(Excerpts from a dataset)
★ ★ ★ ★ ★
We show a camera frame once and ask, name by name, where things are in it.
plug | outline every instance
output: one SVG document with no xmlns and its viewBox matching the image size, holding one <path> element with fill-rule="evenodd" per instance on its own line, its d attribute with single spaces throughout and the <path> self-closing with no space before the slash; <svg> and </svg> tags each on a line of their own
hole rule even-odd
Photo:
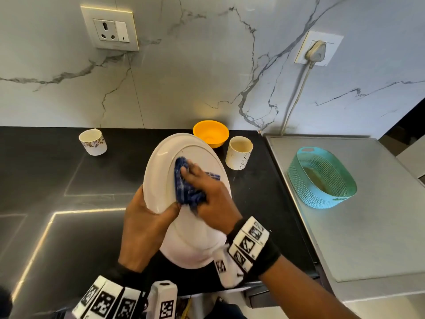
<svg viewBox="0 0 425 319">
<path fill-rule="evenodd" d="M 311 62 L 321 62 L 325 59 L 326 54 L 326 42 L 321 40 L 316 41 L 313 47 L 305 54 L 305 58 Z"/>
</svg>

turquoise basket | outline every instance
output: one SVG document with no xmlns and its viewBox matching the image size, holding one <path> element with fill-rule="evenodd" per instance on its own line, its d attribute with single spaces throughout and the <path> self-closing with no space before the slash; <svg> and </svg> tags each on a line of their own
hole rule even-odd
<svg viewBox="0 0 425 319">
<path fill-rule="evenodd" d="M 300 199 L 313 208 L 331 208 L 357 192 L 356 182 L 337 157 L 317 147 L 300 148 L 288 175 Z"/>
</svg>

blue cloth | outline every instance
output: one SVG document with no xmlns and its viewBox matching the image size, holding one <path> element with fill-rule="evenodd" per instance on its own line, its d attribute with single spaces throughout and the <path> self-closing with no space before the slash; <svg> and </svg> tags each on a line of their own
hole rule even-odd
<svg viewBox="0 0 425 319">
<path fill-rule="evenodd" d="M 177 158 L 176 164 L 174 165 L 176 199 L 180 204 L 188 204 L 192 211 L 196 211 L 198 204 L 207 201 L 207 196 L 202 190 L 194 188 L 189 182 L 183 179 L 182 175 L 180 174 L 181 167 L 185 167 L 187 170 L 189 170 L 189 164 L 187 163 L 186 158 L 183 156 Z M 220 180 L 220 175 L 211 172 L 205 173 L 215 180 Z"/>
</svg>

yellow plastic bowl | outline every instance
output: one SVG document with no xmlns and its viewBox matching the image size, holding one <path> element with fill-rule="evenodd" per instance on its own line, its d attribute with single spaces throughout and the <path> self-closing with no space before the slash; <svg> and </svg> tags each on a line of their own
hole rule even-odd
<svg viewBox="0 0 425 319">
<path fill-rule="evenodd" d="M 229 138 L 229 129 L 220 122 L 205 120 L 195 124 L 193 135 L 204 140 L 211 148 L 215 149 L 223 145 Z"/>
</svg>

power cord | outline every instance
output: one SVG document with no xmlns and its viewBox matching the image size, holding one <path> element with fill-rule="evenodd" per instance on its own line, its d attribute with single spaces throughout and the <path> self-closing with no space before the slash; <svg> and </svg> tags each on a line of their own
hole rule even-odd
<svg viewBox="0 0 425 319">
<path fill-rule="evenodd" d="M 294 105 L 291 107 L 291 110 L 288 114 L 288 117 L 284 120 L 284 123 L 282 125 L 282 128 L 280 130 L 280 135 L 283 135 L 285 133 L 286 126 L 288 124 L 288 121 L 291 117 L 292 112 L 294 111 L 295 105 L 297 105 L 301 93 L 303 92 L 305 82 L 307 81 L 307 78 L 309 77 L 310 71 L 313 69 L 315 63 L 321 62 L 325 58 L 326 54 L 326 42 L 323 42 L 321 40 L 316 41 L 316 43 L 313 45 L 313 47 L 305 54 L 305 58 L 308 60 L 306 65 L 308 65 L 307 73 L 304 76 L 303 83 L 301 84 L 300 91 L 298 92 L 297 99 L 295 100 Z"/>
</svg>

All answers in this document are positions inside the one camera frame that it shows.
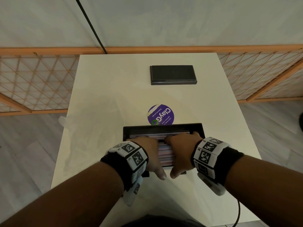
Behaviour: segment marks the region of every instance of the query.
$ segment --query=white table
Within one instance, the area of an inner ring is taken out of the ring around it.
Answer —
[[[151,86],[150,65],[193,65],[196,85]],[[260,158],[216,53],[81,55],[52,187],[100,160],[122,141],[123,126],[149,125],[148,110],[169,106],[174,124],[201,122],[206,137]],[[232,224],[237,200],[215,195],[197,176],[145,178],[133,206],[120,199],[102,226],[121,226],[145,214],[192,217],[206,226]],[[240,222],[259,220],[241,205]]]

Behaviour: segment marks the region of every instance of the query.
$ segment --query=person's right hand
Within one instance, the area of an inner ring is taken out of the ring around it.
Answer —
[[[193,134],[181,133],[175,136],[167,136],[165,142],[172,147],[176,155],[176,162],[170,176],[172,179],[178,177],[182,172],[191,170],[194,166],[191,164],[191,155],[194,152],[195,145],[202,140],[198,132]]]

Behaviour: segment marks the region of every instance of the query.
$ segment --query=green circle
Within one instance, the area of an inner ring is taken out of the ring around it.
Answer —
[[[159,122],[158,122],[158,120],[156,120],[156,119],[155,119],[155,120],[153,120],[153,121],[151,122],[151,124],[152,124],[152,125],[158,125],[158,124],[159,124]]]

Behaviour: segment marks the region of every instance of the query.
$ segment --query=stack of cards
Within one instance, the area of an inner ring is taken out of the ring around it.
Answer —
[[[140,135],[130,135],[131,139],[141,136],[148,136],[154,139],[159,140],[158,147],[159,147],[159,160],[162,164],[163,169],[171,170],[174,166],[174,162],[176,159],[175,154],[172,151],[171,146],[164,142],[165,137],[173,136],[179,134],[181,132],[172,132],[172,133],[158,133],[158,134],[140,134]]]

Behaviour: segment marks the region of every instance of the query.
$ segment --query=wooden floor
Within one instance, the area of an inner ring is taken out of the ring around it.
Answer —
★ ★ ★ ★ ★
**Task to carry out:**
When a line in the data holds the word "camera", show that line.

**Task result:**
We show a camera frame once and ask, name by name, where things are in it.
All answers in this document are positions inside the one camera frame that it shows.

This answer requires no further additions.